What the task asks.
All of the data below must be reproduced word for word, but without its images.

Dataset extract.
'''

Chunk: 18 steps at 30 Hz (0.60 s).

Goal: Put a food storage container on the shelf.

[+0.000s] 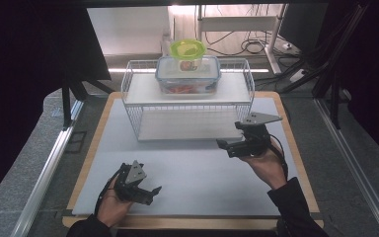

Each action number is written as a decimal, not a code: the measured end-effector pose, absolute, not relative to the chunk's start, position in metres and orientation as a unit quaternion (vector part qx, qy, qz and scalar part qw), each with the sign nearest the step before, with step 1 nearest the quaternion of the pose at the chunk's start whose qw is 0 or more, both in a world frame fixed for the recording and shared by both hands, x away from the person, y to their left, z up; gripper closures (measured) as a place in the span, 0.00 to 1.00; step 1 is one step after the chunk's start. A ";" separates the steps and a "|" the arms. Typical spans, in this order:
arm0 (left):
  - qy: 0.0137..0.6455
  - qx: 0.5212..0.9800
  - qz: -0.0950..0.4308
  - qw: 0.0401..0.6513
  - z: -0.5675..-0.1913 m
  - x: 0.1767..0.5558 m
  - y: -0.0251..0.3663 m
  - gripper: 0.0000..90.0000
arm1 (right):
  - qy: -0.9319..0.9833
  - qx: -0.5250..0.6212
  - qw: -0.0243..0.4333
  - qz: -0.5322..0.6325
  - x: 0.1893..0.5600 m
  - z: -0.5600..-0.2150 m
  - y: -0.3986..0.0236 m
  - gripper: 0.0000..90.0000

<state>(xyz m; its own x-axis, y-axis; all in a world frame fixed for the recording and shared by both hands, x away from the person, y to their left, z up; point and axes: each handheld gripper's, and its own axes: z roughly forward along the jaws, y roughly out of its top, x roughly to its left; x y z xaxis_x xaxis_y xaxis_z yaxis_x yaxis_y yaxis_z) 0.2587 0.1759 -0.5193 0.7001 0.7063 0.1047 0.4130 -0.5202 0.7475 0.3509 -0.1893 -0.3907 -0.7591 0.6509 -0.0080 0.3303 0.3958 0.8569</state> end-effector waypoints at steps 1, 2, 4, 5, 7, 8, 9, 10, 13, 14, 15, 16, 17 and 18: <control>0.330 0.848 0.203 0.362 -0.519 0.259 0.176 0.02 | 0.817 0.300 0.174 0.460 0.351 -0.391 -0.189 0.09; 0.331 0.848 0.203 0.361 -0.519 0.259 0.176 0.02 | 0.816 0.300 0.174 0.462 0.350 -0.394 -0.191 0.08; 0.332 0.848 0.203 0.360 -0.519 0.259 0.176 0.01 | 0.814 0.303 0.171 0.466 0.349 -0.401 -0.194 0.08; 0.332 0.848 0.204 0.359 -0.520 0.259 0.176 0.01 | 0.812 0.307 0.172 0.466 0.347 -0.407 -0.197 0.06; 0.330 0.849 0.203 0.360 -0.520 0.259 0.176 0.02 | 0.813 0.308 0.171 0.464 0.346 -0.410 -0.198 0.05; 0.330 0.849 0.202 0.360 -0.520 0.259 0.176 0.02 | 0.817 0.309 0.176 0.455 0.346 -0.413 -0.198 0.02; 0.330 0.849 0.202 0.360 -0.520 0.259 0.175 0.02 | 0.819 0.309 0.185 0.447 0.345 -0.415 -0.199 0.01; 0.329 0.849 0.203 0.360 -0.520 0.258 0.176 0.02 | 0.818 0.310 0.192 0.444 0.344 -0.416 -0.199 0.00; 0.327 0.850 0.202 0.361 -0.520 0.258 0.176 0.02 | 0.819 0.309 0.189 0.445 0.338 -0.421 -0.201 0.00; 0.327 0.850 0.202 0.361 -0.520 0.258 0.176 0.02 | 0.819 0.309 0.189 0.445 0.338 -0.421 -0.201 0.00; 0.327 0.849 0.202 0.361 -0.520 0.258 0.176 0.02 | 0.820 0.308 0.189 0.444 0.335 -0.423 -0.203 0.00; 0.327 0.849 0.202 0.361 -0.520 0.258 0.176 0.02 | 0.820 0.308 0.188 0.444 0.333 -0.424 -0.204 0.00; 0.327 0.849 0.203 0.362 -0.520 0.258 0.176 0.02 | 0.820 0.308 0.188 0.444 0.333 -0.424 -0.204 0.00; 0.327 0.849 0.203 0.362 -0.520 0.258 0.176 0.02 | 0.821 0.308 0.187 0.444 0.331 -0.425 -0.205 0.00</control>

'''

Response below.
Chunk: 18 steps at 30 Hz (0.60 s).

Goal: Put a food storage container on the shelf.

[+0.000s] 

Each action number is written as a decimal, not a code: the measured end-effector pose, absolute, not relative to the chunk's start, position in metres and orientation as a unit quaternion (vector part qx, qy, qz and scalar part qw), each with the sign nearest the step before, with step 1 nearest the quaternion of the pose at the chunk's start whose qw is 0 or more, both in a world frame fixed for the recording and shared by both hands, x away from the person, y to their left, z up; gripper closures (measured) as a place in the span, 0.00 to 1.00; step 1 is one step after the chunk's start. A ";" separates the steps and a "|" the arms. Typical spans, in this order:
arm0 (left):
  - qy: 0.0137..0.6455
  - qx: 0.5212..0.9800
  - qz: -0.0950..0.4308
  - qw: 0.0401..0.6513
  - z: -0.5675..-0.1913 m
  - x: 0.1767..0.5558 m
  - y: -0.0251..0.3663 m
  - gripper: 0.0000..90.0000
arm1 (right):
  - qy: -0.9319..0.9833
  - qx: -0.5250..0.6212
  - qw: -0.0243..0.4333
  - qz: -0.5322..0.6325
  - x: 0.1893..0.5600 m
  - z: -0.5600..-0.2150 m
  - y: -0.3986..0.0236 m
  - gripper: 0.0000..90.0000

<state>(xyz m; its own x-axis, y-axis; all in a world frame fixed for the recording and shared by both hands, x away from the person, y to their left, z up; point and axes: each handheld gripper's, and its own axes: z roughly forward along the jaws, y roughly out of its top, x roughly to its left; x y z xaxis_x xaxis_y xaxis_z yaxis_x yaxis_y yaxis_z) 0.2587 0.1759 -0.5193 0.7001 0.7063 0.1047 0.4130 -0.5202 0.7475 0.3509 -0.1893 -0.3907 -0.7591 0.6509 -0.0080 0.3303 0.3958 0.8569</state> end-effector waypoints at steps 1, 2, 4, 5, 7, 8, 9, 10, 13, 14, 15, 16, 17 and 18: <control>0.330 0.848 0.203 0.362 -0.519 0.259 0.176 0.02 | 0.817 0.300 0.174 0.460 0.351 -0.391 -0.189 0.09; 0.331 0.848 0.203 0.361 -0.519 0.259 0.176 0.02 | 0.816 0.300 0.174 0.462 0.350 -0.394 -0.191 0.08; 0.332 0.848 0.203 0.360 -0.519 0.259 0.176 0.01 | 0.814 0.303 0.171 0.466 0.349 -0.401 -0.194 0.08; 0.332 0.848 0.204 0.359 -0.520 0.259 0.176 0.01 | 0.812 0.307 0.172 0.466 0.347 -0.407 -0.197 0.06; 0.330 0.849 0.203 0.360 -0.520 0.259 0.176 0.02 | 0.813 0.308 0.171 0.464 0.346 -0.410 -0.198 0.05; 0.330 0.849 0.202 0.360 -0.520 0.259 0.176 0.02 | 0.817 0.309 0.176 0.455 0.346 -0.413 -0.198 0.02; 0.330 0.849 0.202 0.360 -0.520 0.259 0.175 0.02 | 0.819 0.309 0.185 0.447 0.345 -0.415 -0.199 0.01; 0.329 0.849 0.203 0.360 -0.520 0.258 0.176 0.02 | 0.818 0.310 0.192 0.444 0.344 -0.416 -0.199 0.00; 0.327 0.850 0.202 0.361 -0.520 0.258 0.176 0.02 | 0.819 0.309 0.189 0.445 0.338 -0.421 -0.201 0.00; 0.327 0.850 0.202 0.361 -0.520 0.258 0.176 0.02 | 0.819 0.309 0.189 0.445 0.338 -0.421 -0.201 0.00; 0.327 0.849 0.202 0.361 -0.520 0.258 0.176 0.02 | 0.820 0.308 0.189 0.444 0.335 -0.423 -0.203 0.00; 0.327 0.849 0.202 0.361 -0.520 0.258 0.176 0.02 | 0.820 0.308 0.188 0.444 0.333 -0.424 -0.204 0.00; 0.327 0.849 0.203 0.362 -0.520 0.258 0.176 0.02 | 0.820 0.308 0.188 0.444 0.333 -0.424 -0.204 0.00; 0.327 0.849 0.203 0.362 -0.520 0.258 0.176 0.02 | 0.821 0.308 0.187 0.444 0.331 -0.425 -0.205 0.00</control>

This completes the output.